Scores of returning Afghans stopped at Torkham

KHYBER: Scores of returning Afghans got stranded at the Torkham border on Wednesday as the authorities refused to allow them to go back to their country on the mere production of Tazkira (Afghan identity card).

Officials at Torkham border told Dawn that all returning Afghans were forewarned that a ban would be imposed on the recognition of Tazkira for their return after April 4 and that none of them would be allowed to go back without valid travel documents.

They said the federal government had introduced Individual Voluntary Arrangement System (IVAS) at the Torkham border for Afghan nationals in early March to regulate their cross-border movement through a security mechanism.

The officials said in the recent past, hundreds of Afghans came to Pakistan via Chaman border by showing Tazkira and would use the same at Torkham on return.

Officials say valid travel documents required for return and not just Afghan identity card

“After the introduction of IVAS, the cross-border movement of Afghans at Torkham on the production of Tazkira was stopped,” an official said, adding that the condition was relaxed for a few days at the request of returning Afghans.

An undated notification by Afghanistan’s Inter-Ministerial Coordination Cell said entry to and exit from Pakistan via Torkham border over Tazkira had been completely banned from April 4 onwards.

“It is further clarified that entry to Pakistan on Tazkira at Spin Boldak is allowed for Chaman border crossing point only and that no Afghan is allowed to enter/exit from any other border crossing point on Tazkira,” it said.

Meanwhile, the stranded Afghans urged Pakistani authorities to allow them to return to their country on humanitarian grounds. They included a large number of women, children and patients.

Representatives of the stranded Afghans, including Ameen Khugiyani, Sadiq Khan and Zarmast, told reporters at the Landi Kotal Press Club on Wednesday that hundreds of their countrymen had been made to wait in the open for permission to return as the authorities had refused to recognise their Tazkira and stopped them from crossing the border.
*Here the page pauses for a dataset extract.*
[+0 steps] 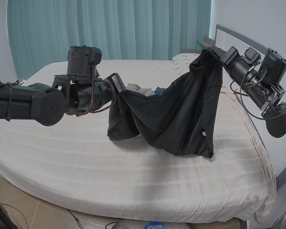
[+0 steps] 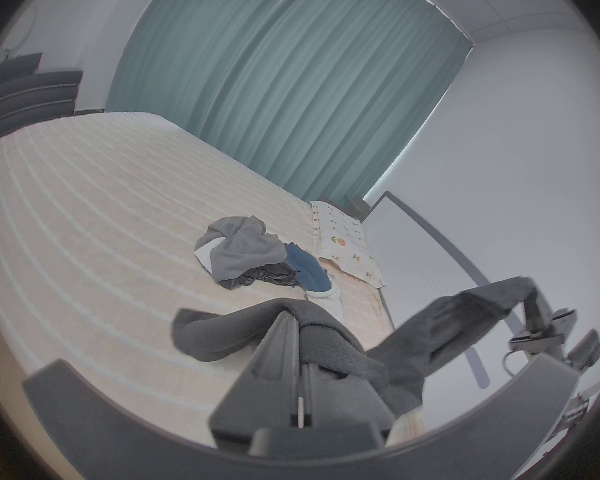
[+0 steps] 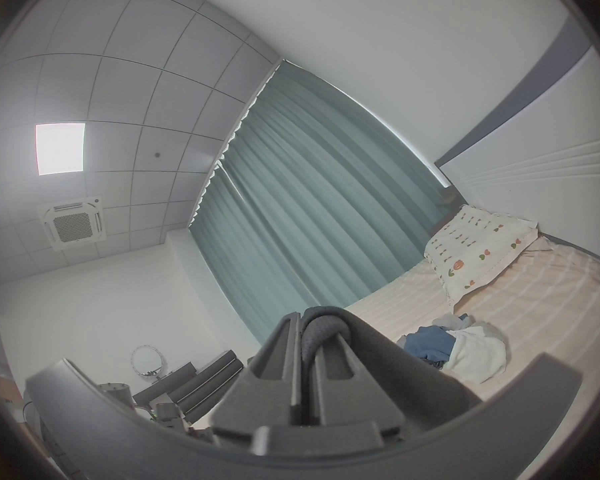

They complained that they had no homes in Pakistan nor was any residential or lodging facility available to them at the Torkham border.

The returning Afghan nationals said women, children and patients were the worst affected by the restriction as they stayed in an open compound keeping fast and that most of them had run out of money.

They demanded that Pakistani authorities allow them to return on humanitarian grounds as they had no other Afghan official documents other than Tazkira.